Ben eski dünyaya yolculuğa çıkıyorum, Colomb'la okyanusa açılıyorum, günler geceler süren bir yolculuğa, bilinmeyene doğru, sınırları kavşakları olmayan bir yolda, düşler kuruyorum uykusuz gecelerde, hayallere dalıyorum zifiri karanlıkta, denizkızları çıkıyor karşıma ya da ben öyle görüyorum, fırtına başlıyor, korkuyorum, beni kıyıya taşıyacak tek ümidim denizkızları, güveniyorum onlara, çok eminim hem de, sırma saçlı Denizkızlarına aşık oluyorum, yarenlik ediyorum onlarla, korku ve umut güzel şey, korkmak ve umut etmek güzel, coşuyorum, denize atasım geliyor kendimi, nasıl olsa Denizkızları var, güvendeyim.

 

Sonra ıssız bir ormanda kayboluyorum, Robinson'u hatırlıyorum birden bire, ıssız bir adayı, umut umutsuzluğa dönüşüyor, umutsuzluk umuda, cinler varsa periler de var, umutsuzluğa gerek yok, koyu yeşil ıssız bir ormanda yolumu bulduracak tek umudum periler, beni koruyacakta onlar, korku varsa umutta var, ve korkmak güzel, umut etmekte ve ne güzel çelişki bu.

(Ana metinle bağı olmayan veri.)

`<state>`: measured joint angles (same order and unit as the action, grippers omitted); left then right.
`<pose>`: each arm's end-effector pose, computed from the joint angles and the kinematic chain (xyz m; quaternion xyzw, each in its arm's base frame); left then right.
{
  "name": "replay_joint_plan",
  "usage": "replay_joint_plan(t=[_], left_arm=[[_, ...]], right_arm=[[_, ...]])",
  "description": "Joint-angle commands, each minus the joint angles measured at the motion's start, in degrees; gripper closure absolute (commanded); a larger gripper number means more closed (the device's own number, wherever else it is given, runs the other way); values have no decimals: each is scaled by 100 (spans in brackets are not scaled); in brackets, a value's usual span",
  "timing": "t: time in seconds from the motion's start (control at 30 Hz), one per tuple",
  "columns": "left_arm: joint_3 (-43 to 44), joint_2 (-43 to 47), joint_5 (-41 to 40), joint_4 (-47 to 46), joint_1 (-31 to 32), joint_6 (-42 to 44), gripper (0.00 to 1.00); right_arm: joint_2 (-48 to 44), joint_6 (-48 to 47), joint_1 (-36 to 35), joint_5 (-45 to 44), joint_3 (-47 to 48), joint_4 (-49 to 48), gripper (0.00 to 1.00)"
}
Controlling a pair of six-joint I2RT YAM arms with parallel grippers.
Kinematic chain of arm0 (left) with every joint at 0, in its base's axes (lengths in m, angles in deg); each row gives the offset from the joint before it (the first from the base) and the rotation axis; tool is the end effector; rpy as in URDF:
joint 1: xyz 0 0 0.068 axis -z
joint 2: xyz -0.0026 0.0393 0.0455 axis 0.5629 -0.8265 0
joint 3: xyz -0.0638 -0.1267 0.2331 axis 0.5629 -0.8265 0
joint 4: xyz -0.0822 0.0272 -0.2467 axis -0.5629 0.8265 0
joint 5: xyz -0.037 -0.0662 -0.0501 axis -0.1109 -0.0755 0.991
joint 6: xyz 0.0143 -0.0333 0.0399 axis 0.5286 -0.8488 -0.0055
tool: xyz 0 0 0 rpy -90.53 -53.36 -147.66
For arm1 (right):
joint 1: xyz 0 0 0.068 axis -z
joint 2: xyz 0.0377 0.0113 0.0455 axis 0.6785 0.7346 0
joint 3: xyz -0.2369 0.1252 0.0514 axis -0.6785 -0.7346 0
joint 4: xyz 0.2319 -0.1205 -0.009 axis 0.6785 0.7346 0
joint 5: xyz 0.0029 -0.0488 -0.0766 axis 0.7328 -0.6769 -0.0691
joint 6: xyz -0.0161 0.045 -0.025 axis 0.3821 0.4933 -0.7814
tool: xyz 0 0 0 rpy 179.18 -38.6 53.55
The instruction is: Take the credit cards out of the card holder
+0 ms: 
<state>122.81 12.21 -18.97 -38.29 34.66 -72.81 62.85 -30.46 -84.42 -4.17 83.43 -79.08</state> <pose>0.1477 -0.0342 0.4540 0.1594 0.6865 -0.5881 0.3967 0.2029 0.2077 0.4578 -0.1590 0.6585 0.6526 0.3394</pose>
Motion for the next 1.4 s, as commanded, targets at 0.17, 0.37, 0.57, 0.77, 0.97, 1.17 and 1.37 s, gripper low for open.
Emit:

Ve çocukken korku ve umut ne güzeldi, ne güzeldi korkulu rüyalardan uyanıp yanı başımızdakileri görüp tekrar güvenli sularda uykuya dalmak. Umudu da korkuyu da kaybettik şimdi, kaybolan hayatlar gibi. Donuk duyarsız bir dünyaya doğru hızla ilerliyoruz ve ben yazı yazıyorum yıldızlara bakarak dolunaylı bir gecede sessizliğin tam ortasında.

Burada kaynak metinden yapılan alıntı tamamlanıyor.